Every line containing the word "dark" is to be copied from the data below.

Segment Start: Provided records

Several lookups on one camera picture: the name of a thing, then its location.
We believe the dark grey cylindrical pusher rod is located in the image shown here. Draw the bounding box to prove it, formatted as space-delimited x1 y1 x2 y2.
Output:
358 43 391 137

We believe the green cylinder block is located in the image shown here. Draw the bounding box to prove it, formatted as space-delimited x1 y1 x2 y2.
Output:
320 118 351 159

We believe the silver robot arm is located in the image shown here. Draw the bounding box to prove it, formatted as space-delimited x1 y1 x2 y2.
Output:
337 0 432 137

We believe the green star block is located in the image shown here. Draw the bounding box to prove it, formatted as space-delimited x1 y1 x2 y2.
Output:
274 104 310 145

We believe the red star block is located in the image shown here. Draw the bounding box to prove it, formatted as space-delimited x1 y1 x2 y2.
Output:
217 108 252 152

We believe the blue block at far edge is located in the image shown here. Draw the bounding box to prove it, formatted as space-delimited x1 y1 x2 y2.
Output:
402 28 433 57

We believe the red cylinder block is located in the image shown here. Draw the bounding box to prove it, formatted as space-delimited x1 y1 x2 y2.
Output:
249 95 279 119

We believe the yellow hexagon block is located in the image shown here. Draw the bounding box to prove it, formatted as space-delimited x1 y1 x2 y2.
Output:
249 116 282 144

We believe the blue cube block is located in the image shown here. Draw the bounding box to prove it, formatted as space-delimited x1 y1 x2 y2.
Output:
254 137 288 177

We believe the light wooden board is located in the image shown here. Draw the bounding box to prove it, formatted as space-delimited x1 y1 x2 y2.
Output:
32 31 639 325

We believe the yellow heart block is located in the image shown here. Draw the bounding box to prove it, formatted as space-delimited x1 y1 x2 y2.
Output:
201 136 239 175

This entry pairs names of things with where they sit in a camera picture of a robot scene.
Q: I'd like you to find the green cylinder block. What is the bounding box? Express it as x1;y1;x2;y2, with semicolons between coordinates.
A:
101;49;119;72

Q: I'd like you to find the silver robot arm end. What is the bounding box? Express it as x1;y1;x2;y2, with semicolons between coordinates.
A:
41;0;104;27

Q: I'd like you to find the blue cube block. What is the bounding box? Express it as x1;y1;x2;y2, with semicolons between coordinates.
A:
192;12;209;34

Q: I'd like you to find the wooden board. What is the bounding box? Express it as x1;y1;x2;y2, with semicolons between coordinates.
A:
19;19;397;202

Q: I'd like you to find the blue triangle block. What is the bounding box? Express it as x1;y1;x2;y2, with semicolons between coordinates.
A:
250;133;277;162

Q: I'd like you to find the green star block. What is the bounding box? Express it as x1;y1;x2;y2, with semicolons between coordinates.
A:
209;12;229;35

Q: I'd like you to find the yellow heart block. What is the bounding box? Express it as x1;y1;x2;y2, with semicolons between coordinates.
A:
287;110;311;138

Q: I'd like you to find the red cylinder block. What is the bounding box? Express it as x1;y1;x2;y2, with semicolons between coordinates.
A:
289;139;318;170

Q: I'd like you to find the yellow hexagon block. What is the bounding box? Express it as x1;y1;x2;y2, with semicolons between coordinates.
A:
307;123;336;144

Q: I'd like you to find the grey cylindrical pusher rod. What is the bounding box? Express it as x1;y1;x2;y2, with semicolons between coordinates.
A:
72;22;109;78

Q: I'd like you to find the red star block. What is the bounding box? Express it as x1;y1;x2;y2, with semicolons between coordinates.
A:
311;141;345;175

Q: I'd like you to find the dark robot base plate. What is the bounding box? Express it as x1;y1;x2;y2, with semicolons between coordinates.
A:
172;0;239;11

Segment End: Provided records

__Task response__
We believe the dark grey cylindrical pusher rod is located in the image shown here. Draw the bounding box to prove it, formatted as space-delimited x1 y1 x2 y2.
Q: I'd like you to find the dark robot base plate. What is the bounding box? Express it as x1;y1;x2;y2, with semicolons between coordinates.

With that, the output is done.